◆ **Task requirements**
Return a copy of every line in the data below that contains "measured".

____________

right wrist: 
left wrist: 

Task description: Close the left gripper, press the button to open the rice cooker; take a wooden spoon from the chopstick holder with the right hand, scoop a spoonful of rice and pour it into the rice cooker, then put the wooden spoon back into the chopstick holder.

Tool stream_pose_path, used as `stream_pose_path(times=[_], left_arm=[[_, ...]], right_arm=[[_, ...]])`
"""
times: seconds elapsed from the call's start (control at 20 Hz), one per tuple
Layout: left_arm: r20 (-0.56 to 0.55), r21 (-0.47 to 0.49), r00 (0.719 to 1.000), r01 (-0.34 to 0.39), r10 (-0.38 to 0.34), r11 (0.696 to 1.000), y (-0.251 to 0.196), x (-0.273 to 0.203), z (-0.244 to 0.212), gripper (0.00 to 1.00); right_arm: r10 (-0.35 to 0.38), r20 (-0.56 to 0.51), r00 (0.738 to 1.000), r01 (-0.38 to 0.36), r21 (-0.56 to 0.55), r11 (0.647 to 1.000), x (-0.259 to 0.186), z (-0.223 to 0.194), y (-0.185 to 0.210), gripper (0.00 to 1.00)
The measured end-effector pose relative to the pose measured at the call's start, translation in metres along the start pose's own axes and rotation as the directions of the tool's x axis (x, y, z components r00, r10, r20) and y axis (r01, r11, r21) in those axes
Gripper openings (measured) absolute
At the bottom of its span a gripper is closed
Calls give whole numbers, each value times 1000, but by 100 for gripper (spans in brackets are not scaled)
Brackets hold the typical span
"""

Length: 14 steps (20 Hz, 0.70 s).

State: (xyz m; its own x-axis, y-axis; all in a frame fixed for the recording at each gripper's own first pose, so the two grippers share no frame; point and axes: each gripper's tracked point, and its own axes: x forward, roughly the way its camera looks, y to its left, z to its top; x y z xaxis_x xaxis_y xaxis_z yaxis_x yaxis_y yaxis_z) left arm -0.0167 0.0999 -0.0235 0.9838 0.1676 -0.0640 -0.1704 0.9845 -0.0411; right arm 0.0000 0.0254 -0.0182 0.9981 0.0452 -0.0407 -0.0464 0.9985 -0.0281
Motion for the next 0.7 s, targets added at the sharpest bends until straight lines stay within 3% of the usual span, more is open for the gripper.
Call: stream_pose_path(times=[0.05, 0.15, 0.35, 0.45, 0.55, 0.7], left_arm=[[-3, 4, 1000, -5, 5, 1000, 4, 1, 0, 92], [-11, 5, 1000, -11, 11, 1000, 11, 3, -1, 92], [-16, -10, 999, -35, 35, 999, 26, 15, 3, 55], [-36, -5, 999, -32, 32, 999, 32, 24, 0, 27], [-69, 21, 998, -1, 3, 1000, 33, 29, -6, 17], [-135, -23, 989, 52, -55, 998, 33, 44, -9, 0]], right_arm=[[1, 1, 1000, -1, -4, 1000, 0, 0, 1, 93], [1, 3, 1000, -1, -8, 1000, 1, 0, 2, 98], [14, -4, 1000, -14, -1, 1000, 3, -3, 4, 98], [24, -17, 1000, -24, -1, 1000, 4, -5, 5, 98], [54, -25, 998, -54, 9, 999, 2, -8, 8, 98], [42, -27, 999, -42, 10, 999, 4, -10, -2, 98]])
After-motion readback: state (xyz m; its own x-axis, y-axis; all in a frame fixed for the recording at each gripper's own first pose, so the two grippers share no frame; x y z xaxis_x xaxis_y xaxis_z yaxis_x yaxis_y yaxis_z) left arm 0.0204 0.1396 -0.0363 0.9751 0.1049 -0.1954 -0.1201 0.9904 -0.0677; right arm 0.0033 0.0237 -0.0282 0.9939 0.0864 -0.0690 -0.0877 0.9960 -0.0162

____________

◆ **Reply to the task**
The measured end-effector pose relative to the pose measured at the call's start, translation in metres along the start pose's own axes and rotation as the directions of the tool's x axis (x, y, z components r00, r10, r20) and y axis (r01, r11, r21) in those axes
Gripper openings (measured) absolute

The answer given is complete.